Replace your shower heads, faucets and toilets with low-flow fixtures marked with the WaterSense logo. This seal means that the fixture meets U.S. Environmental Protection Agency criteria for water efficiency.


Turn off the water while shaving, brushing your teeth or hand-washing dishes. Only run the water when you are actively using it. Take showers instead of baths, and turn off the water while soaping.


Scrape dishes instead of rinsing them, and add the food to a composter instead of flushing it down the garbage disposal.


Use clean cooking water for watering houseplants or cleaning garden implements. Never throw such water away. Unless it is chemically contaminated, it is safe for outdoor use.

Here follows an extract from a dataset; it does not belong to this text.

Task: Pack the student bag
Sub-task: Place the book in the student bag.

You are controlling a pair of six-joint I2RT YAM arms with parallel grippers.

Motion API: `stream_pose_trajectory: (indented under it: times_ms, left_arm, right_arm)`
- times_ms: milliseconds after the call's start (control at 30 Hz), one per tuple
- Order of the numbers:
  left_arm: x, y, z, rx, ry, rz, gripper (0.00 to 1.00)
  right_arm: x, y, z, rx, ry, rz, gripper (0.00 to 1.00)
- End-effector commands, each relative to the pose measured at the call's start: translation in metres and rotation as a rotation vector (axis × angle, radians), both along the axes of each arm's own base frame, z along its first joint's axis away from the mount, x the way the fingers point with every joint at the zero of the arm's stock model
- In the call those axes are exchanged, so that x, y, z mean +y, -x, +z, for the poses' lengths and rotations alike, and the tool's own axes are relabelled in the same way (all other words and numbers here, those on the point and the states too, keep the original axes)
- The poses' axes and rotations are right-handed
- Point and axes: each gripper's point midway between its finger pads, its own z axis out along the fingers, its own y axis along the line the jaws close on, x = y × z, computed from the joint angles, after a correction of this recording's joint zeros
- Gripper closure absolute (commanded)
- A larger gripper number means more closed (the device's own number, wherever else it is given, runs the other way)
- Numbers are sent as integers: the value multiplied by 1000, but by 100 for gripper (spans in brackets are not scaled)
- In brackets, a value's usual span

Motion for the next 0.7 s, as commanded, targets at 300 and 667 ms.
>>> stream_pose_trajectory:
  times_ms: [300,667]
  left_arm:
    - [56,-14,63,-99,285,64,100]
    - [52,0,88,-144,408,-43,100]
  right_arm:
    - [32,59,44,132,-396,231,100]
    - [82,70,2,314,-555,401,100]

Purchase a high-efficiency washing machine and wash only full loads. Only run the dishwasher when it is full, too.


Repair all leaky faucets, toilets, shower heads and irrigation systems. According to the EPA, a leaky toilet alone can waste 200 gallons of water per day.


Water your lawn only in the early morning or evening to avoid losing water to evaporation, and use rain captured in rain barrels to do so, if your state’s water-rights laws permit it. Aim your sprinklers toward vegetation and away from pavement. Install soaker hoses or drip irrigation systems in areas with trees or shrubs. These plants need water less often, but they need it longer per session so there’s enough to reach the deep roots. Install moisture sensors to avoid overwatering, which is bad for your plants as well as wasteful.


Sweep outdoor areas clean instead of spraying them with a hose. When a hose is necessary, use a nozzle that allows you to control the water flow and shuts off when you let go.


Cover your pool during the off-season or during other extended periods when you’re not using it, to hinder evaporation. Also install a water-saving filter. Don’t install fountains unless they reuse their own water on a continuous loop.


  • Add food coloring to your toilet tank. If it seeps into the bowl without flushing, your toilet is leaking.
  • Plant native species in your yard to reduce the amount of water you use in irrigation.
  • Use sprinkler heads that spray droplets instead of mist to avoid losing water to evaporation.